Action item |
When you print the material, keep every line identical to the original.

------------------------------------------------------------

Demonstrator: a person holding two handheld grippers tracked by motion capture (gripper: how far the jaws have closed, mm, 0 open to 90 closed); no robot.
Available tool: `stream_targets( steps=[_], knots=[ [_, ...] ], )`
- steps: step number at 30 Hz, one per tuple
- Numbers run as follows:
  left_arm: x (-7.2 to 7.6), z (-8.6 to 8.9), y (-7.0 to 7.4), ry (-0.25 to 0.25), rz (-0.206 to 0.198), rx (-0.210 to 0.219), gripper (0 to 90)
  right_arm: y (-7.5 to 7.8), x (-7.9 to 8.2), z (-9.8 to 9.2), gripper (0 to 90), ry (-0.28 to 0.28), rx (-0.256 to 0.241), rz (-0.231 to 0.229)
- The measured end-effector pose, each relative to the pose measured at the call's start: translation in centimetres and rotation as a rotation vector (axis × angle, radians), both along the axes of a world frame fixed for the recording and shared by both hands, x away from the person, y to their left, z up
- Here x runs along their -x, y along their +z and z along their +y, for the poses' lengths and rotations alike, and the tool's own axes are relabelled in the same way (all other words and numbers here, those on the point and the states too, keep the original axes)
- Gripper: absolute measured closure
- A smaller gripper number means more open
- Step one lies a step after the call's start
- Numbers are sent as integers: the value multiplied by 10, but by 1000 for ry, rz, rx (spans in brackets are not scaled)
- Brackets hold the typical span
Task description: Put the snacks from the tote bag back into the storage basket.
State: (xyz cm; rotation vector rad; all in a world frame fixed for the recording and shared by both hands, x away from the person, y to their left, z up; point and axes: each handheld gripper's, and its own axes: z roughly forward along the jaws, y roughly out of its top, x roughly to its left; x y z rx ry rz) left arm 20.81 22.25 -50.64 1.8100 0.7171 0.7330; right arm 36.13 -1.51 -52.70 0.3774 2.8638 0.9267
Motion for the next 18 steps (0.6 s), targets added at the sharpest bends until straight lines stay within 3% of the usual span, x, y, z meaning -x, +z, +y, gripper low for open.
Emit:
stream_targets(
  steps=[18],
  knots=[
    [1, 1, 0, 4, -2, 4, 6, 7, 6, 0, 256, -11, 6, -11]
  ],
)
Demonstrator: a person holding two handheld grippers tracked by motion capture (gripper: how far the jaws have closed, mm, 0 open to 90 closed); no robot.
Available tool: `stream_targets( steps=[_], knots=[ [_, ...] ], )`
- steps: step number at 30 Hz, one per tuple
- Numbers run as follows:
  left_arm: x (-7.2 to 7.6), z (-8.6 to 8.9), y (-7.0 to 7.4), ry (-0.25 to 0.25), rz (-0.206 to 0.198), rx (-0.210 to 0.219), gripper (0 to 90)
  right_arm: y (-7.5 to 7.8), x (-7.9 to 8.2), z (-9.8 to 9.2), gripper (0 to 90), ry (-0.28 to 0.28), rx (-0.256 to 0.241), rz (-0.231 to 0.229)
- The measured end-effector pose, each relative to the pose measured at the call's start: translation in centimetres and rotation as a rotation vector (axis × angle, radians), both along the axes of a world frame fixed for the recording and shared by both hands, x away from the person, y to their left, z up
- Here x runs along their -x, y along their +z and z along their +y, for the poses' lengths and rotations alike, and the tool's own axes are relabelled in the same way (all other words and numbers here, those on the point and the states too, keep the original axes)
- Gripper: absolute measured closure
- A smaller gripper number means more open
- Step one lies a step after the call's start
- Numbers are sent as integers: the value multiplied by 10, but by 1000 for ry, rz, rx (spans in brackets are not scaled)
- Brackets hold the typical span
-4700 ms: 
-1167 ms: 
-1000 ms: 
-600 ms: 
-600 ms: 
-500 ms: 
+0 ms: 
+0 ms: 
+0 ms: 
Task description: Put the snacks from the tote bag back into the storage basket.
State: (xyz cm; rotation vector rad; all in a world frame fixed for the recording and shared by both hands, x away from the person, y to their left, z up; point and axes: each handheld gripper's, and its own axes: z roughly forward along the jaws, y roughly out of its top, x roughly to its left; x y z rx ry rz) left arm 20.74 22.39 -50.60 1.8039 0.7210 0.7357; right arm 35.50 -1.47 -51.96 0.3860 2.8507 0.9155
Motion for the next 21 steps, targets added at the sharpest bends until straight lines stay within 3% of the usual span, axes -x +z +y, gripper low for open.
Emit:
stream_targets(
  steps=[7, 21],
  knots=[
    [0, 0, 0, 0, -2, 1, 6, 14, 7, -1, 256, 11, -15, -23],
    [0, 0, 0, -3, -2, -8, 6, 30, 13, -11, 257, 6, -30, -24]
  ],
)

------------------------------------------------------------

Response area |
Demonstrator: a person holding two handheld grippers tracked by motion capture (gripper: how far the jaws have closed, mm, 0 open to 90 closed); no robot.
Available tool: `stream_targets( steps=[_], knots=[ [_, ...] ], )`
- steps: step number at 30 Hz, one per tuple
- Numbers run as follows:
  left_arm: x (-7.2 to 7.6), z (-8.6 to 8.9), y (-7.0 to 7.4), ry (-0.25 to 0.25), rz (-0.206 to 0.198), rx (-0.210 to 0.219), gripper (0 to 90)
  right_arm: y (-7.5 to 7.8), x (-7.9 to 8.2), z (-9.8 to 9.2), gripper (0 to 90), ry (-0.28 to 0.28), rx (-0.256 to 0.241), rz (-0.231 to 0.229)
- The measured end-effector pose, each relative to the pose measured at the call's start: translation in centimetres and rotation as a rotation vector (axis × angle, radians), both along the axes of a world frame fixed for the recording and shared by both hands, x away from the person, y to their left, z up
- Here x runs along their -x, y along their +z and z along their +y, for the poses' lengths and rotations alike, and the tool's own axes are relabelled in the same way (all other words and numbers here, those on the point and the states too, keep the original axes)
- Gripper: absolute measured closure
- A smaller gripper number means more open
- Step one lies a step after the call's start
- Numbers are sent as integers: the value multiplied by 10, but by 1000 for ry, rz, rx (spans in brackets are not scaled)
- Brackets hold the typical span
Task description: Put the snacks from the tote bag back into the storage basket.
State: (xyz cm; rotation vector rad; all in a world frame fixed for the recording and shared by both hands, x away from the person, y to their left, z up; point and axes: each handheld gripper's, and its own axes: z roughly forward along the jaws, y roughly out of its top, x roughly to its left; x y z rx ry rz) left arm 20.81 22.25 -50.64 1.8100 0.7171 0.7330; right arm 36.13 -1.51 -52.70 0.3774 2.8638 0.9267
Motion for the next 18 steps (0.6 s), targets added at the sharpest bends until straight lines stay within 3% of the usual span, x, y, z meaning -x, +z, +y, gripper low for open.
Emit:
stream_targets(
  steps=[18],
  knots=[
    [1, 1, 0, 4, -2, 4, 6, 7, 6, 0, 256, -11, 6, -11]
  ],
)
Demonstrator: a person holding two handheld grippers tracked by motion capture (gripper: how far the jaws have closed, mm, 0 open to 90 closed); no robot.
Available tool: `stream_targets( steps=[_], knots=[ [_, ...] ], )`
- steps: step number at 30 Hz, one per tuple
- Numbers run as follows:
  left_arm: x (-7.2 to 7.6), z (-8.6 to 8.9), y (-7.0 to 7.4), ry (-0.25 to 0.25), rz (-0.206 to 0.198), rx (-0.210 to 0.219), gripper (0 to 90)
  right_arm: y (-7.5 to 7.8), x (-7.9 to 8.2), z (-9.8 to 9.2), gripper (0 to 90), ry (-0.28 to 0.28), rx (-0.256 to 0.241), rz (-0.231 to 0.229)
- The measured end-effector pose, each relative to the pose measured at the call's start: translation in centimetres and rotation as a rotation vector (axis × angle, radians), both along the axes of a world frame fixed for the recording and shared by both hands, x away from the person, y to their left, z up
- Here x runs along their -x, y along their +z and z along their +y, for the poses' lengths and rotations alike, and the tool's own axes are relabelled in the same way (all other words and numbers here, those on the point and the states too, keep the original axes)
- Gripper: absolute measured closure
- A smaller gripper number means more open
- Step one lies a step after the call's start
- Numbers are sent as integers: the value multiplied by 10, but by 1000 for ry, rz, rx (spans in brackets are not scaled)
- Brackets hold the typical span
-4700 ms: 
-1167 ms: 
-1000 ms: 
-600 ms: 
-600 ms: 
-500 ms: 
+0 ms: 
+0 ms: 
+0 ms: 
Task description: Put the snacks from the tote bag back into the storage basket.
State: (xyz cm; rotation vector rad; all in a world frame fixed for the recording and shared by both hands, x away from the person, y to their left, z up; point and axes: each handheld gripper's, and its own axes: z roughly forward along the jaws, y roughly out of its top, x roughly to its left; x y z rx ry rz) left arm 20.74 22.39 -50.60 1.8039 0.7210 0.7357; right arm 35.50 -1.47 -51.96 0.3860 2.8507 0.9155
Motion for the next 21 steps, targets added at the sharpest bends until straight lines stay within 3% of the usual span, axes -x +z +y, gripper low for open.
Emit:
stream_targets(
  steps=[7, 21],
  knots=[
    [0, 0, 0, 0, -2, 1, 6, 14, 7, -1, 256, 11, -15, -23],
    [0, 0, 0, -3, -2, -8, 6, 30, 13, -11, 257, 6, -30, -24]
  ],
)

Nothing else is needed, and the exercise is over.